Cicero's ulterior motive
In T. A. Dorey's article "Cicero, Clodia, & the ‘Pro Caelio'", Dorey argued that although Cicero stressed Clodia's involvement in the case against Caelius as an important role, she played only a secondary part. In fact, Herennius stated that the case against Caelius would not have been made without the prosecution against Bestia. Dorey claimed that the prosecution of Caelius was an attempt at delaying the second charge against Bestia, and was caused by Caelius' new attack against the family of Bestia and Atratinus.

Throughout the speech, Cicero displaced the cause of the attack on Clodia, instead of an attack on Atratinus, to build his defense of Caelius. Dorey claims that cannot be believed, however, because an orator and a historian in Ancient Rome were not the same since an orator's job was "to win his case" and a historian's was to tell "the truth". In his article, Dorey claims that the prosecution's aim was that "even if Caelius were acquitted, there was the chance of his emerging so discredited as seriously to jeopardize his prospects of success in his renewed action against Bestia". To do so, the prosecution charged him with two attempted murders. The charges would have been indisputable because Clodia had previously provided Caelius with funds before, and there was "little doubt" that Caelius had taken part in the intimidation and persecution of the Alexandrian envoys; Cicero even admitted it in his speech.

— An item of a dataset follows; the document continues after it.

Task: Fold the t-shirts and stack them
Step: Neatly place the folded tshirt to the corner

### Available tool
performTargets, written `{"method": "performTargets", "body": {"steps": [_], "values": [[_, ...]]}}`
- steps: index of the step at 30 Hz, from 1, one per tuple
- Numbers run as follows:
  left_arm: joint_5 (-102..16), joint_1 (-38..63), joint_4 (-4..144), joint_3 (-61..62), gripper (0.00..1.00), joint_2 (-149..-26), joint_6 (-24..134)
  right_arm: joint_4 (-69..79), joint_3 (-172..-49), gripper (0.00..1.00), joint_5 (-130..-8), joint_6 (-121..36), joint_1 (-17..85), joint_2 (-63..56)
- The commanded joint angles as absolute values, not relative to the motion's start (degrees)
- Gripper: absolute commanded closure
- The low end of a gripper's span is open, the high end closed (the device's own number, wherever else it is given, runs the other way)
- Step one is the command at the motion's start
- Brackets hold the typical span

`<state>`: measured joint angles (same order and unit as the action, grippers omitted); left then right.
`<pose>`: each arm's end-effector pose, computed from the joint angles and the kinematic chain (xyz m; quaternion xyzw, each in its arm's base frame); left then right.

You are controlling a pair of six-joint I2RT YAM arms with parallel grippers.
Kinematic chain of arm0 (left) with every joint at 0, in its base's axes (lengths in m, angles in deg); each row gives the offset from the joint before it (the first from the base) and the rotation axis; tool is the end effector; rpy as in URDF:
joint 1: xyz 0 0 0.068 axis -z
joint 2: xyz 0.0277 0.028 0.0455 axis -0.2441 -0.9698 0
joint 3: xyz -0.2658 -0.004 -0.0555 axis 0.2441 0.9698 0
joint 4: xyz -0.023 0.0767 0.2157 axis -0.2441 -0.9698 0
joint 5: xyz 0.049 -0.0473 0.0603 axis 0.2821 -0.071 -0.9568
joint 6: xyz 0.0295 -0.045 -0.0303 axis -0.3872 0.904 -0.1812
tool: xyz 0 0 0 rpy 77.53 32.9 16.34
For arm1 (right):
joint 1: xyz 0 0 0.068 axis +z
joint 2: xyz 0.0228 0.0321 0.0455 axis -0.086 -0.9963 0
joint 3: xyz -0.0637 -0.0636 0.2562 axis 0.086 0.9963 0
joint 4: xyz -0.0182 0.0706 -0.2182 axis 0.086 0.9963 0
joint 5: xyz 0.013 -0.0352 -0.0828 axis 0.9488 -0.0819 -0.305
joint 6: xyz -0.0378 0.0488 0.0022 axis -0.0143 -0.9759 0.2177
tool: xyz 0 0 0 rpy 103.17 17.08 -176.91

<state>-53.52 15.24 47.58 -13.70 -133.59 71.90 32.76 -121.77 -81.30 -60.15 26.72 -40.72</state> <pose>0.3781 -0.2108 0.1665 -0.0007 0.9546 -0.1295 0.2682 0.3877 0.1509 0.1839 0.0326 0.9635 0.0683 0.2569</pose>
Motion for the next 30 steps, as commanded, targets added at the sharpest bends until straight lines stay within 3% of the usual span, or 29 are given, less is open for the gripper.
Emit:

Even though Cicero tried to "ridicule" Licinius and the slaves of Clodia's rendezvous at the baths to defend Caelius, there was no doubt that the event took place and that "a casket containing some substance to be administered to Clodia" was exchanged.

Dorey argued in the article that Clodia's involvement in the trial as "vindictive spite and the desire to revenge herself on Caelius for casting her off" was a part of Cicero's strategy in his defense of Caelius. By proving that Clodia was attacking Caelius out of spite, he proved Caelius's innocence. In fact, the prosecution's strategy hinged on the jury's acceptance of Clodia's evidence. Cicero's strategy then depended on his ability to disprove Clodia in three ways: by proving that the case was brought against Caelius because Clodia was being vindictive, by casting doubt on the reliability of witnesses and by discrediting Clodia completely. Therefore, Cicero unleashed a cruel attack against Clodia in his defense, but the attack had been provoked. Clodia had helped loot Cicero's house during his exile after the Catiline events, and in 60 BC, Cicero wrote a letter to Atticus in which he "[indulged] in an extremely lewd witticism at Clodia's expense".

Domus motif
Anne Leen's article "Clodia Oppugnatrix: The Domus Motif in Cicero's Pro Caelio" argued that Cicero's use of the Roman institution of the domus, or home, established the respectable reputation of Caelius and the ghastly reputation of Clodia. The domus in Latin literature "is charged with precisely gendered social, cultural, and political significance". It is mentioned within the speech at least 27 times. Clodia's house is mentioned the most and it "a problematized space in which traditional Roman expectations of domestic behavior are egregiously violated". Leen then argued that to be a strategy of Cicero in which he attacked Clodia and defended Caelius. Each time that the domus is mentioned, the actual home should be understood as well as the immediate family and extended family. The décor and visitors of the domus and the family determined the owner's reputation, power and prestige in Republican Rome. Throughout the speech, Cicero resurrected Caelius's reputation by repeatedly placing him in prestigious Roman domus such as the homes of Crassus and Cicero.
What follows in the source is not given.